» **Problem details**:
What you return must be the data below, word for word, without any images.
Data segment START
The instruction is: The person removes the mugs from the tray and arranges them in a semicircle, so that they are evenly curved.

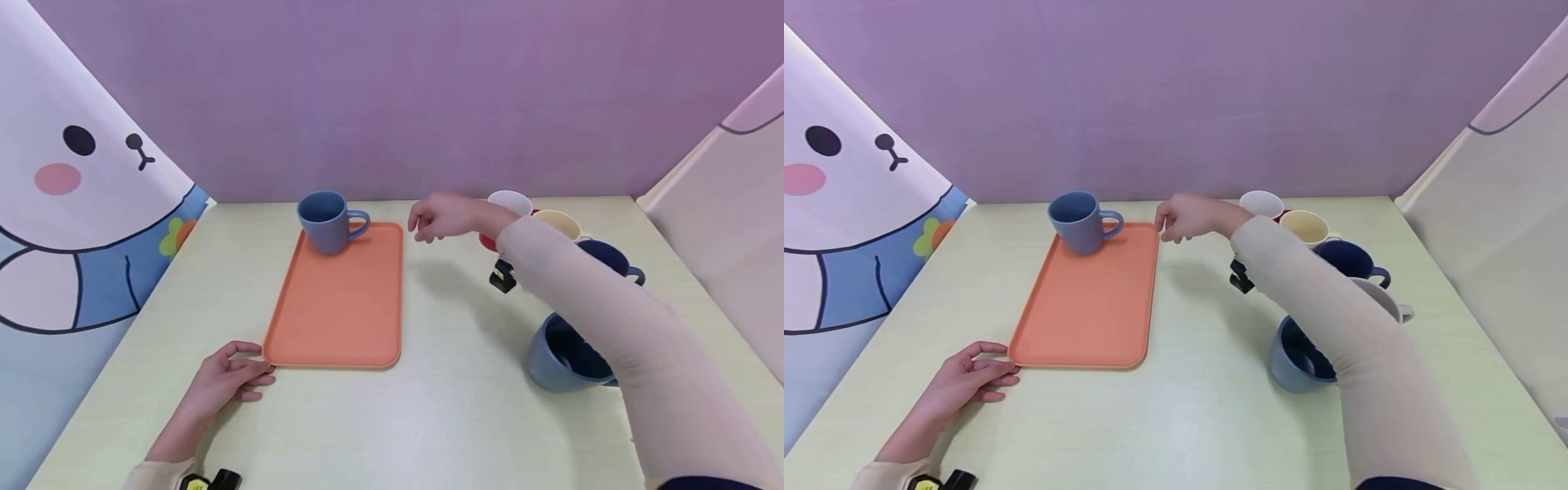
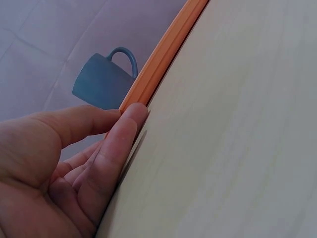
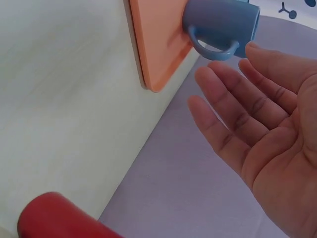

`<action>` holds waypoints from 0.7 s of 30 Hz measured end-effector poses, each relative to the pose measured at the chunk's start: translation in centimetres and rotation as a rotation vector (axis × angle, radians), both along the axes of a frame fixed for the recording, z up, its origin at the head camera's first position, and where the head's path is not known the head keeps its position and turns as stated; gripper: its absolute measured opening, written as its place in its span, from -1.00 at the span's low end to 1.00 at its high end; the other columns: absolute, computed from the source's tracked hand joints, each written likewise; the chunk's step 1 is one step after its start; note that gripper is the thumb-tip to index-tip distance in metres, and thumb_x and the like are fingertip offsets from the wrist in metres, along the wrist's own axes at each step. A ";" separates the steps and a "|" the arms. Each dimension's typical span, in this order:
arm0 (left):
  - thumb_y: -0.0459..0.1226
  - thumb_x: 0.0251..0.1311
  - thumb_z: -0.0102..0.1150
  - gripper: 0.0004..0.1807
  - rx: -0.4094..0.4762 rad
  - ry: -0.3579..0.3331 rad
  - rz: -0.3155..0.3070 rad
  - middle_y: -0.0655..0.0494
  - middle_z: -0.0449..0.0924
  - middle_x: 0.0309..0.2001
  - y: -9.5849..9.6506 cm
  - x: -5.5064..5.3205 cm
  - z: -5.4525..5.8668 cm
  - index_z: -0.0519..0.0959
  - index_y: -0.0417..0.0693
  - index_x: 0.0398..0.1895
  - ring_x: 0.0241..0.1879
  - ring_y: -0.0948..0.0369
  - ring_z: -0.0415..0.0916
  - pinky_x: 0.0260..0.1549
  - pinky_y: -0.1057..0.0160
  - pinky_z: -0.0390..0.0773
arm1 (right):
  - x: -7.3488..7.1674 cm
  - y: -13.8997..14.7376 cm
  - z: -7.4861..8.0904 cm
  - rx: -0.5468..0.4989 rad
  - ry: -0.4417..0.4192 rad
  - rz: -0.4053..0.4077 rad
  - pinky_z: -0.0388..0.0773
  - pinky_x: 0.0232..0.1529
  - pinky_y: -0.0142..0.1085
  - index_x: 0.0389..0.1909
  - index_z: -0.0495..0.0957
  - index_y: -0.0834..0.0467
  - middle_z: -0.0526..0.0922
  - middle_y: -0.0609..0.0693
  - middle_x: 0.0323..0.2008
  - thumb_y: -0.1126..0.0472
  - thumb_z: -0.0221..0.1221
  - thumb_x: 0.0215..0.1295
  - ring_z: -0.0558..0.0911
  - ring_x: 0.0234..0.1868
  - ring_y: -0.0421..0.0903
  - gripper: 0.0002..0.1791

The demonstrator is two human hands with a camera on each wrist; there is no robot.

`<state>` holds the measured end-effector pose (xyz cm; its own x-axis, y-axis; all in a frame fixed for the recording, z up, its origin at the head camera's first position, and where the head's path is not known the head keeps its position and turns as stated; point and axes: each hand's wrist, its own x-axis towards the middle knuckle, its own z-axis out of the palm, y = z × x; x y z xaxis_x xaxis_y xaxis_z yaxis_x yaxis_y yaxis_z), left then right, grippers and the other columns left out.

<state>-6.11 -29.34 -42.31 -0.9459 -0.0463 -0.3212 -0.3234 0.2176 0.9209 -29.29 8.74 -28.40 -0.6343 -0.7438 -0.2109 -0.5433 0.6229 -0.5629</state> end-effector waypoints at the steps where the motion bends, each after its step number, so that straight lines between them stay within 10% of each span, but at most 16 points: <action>1: -0.36 0.37 0.18 -0.56 0.000 -0.002 0.004 -0.03 0.74 -0.25 0.0 0.0 0.0 0.26 -0.38 0.17 -0.33 0.21 0.73 -0.39 0.20 0.72 | -0.2 -0.3 0.0 -0.003 -0.006 -0.006 0.62 -0.20 -0.20 -0.01 0.55 0.27 0.69 0.03 -0.32 0.29 0.20 0.36 0.63 -0.26 -0.01 -0.76; 21: -0.38 0.36 0.18 -0.57 -0.011 -0.005 0.009 -0.06 0.74 -0.25 -0.1 0.2 0.0 0.27 -0.39 0.16 -0.32 0.20 0.73 -0.39 0.19 0.72 | -2.9 -5.0 -3.7 -0.178 -0.029 -0.175 0.64 -0.17 -0.16 0.01 0.59 0.29 0.71 0.08 -0.30 0.25 0.19 0.39 0.67 -0.18 0.13 -0.74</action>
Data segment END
» **Expected answer**:
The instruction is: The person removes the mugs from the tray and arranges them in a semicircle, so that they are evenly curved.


`<action>` holds waypoints from 0.7 s of 30 Hz measured end-effector poses, each relative to the pose measured at the chunk's start: translation in centimetres and rotation as a rotation vector (axis × angle, radians), both along the axes of a frame fixed for the recording, z up, its origin at the head camera's first position, and where the head's path is not known the head keeps its position and turns as stated; gripper: its absolute measured opening, written as its place in its span, from -1.00 at the span's low end to 1.00 at its high end; the other columns: absolute, computed from the source's tracked hand joints, each written likewise; the chunk's step 1 is one step after its start; note that gripper is the thumb-tip to index-tip distance in metres, and thumb_x and the like are fingertip offsets from the wrist in metres, along the wrist's own axes at each step. A ";" separates the steps and a "|" the arms. Each dimension's typical span, in this order:
arm0 (left):
  - thumb_y: -0.0459..0.1226
  - thumb_x: 0.0251..0.1311
  - thumb_z: -0.0102..0.1150
  - gripper: 0.0004..0.1807
  - rx: -0.4094..0.4762 rad
  - ry: -0.3579..0.3331 rad
  - rz: -0.3155..0.3070 rad
  - middle_y: -0.0655..0.0494
  - middle_z: -0.0449..0.0924
  - middle_x: 0.0309..0.2001
  - y: -9.5849..9.6506 cm
  - x: -5.5064..5.3205 cm
  - z: -5.4525..5.8668 cm
  - index_z: -0.0519..0.0959
  - index_y: -0.0417..0.0693
  - index_x: 0.0398..0.1895
  - ring_x: 0.0241..0.1879
  - ring_y: -0.0948..0.0369
  - ring_z: -0.0415..0.0916
  - pinky_x: 0.0260..0.1549
  - pinky_y: -0.1057..0.0160
  - pinky_z: -0.0390..0.0773
arm1 (right):
  - x: -7.3488..7.1674 cm
  - y: -13.8997..14.7376 cm
  - z: -7.4861..8.0904 cm
  - rx: -0.5468..0.4989 rad
  - ry: -0.4417..0.4192 rad
  - rz: -0.4053..0.4077 rad
  - pinky_z: -0.0388..0.0773
  - pinky_x: 0.0232..0.1529
  - pinky_y: -0.0142..0.1085
  - index_x: 0.0389..0.1909
  - index_z: -0.0495..0.0957
  - index_y: -0.0834..0.0467
  - middle_z: -0.0526..0.0922
  - middle_y: -0.0609..0.0693
  - middle_x: 0.0323..0.2008
  - thumb_y: -0.1126..0.0472
  - thumb_z: -0.0221..0.1221
  - thumb_x: 0.0215..0.1295
  - ring_z: -0.0558..0.0911
  - ring_x: 0.0234..0.1868
  - ring_y: -0.0421..0.0903
  - gripper: 0.0002..0.1791

The demonstrator is two human hands with a camera on each wrist; there is no robot.

`<state>` holds the measured end-effector pose (xyz cm; its own x-axis, y-axis; all in a frame fixed for the recording, z up, its origin at the head camera's first position, and where the head's path is not known the head keeps its position and turns as stated; point and axes: each hand's wrist, its own x-axis towards the middle knuckle, its own z-axis out of the palm, y = z × x; x y z xaxis_x xaxis_y xaxis_z yaxis_x yaxis_y yaxis_z), left then right, grippers and the other columns left out.

<state>-6.11 -29.34 -42.31 -0.9459 -0.0463 -0.3212 -0.3234 0.2176 0.9209 -29.29 8.74 -28.40 -0.6343 -0.7438 -0.2109 -0.5433 0.6229 -0.5629</state> end-effector waypoints at the steps where the motion bends, each after its step number, so that straight lines between them stay within 10% of each span, but at most 16 points: <action>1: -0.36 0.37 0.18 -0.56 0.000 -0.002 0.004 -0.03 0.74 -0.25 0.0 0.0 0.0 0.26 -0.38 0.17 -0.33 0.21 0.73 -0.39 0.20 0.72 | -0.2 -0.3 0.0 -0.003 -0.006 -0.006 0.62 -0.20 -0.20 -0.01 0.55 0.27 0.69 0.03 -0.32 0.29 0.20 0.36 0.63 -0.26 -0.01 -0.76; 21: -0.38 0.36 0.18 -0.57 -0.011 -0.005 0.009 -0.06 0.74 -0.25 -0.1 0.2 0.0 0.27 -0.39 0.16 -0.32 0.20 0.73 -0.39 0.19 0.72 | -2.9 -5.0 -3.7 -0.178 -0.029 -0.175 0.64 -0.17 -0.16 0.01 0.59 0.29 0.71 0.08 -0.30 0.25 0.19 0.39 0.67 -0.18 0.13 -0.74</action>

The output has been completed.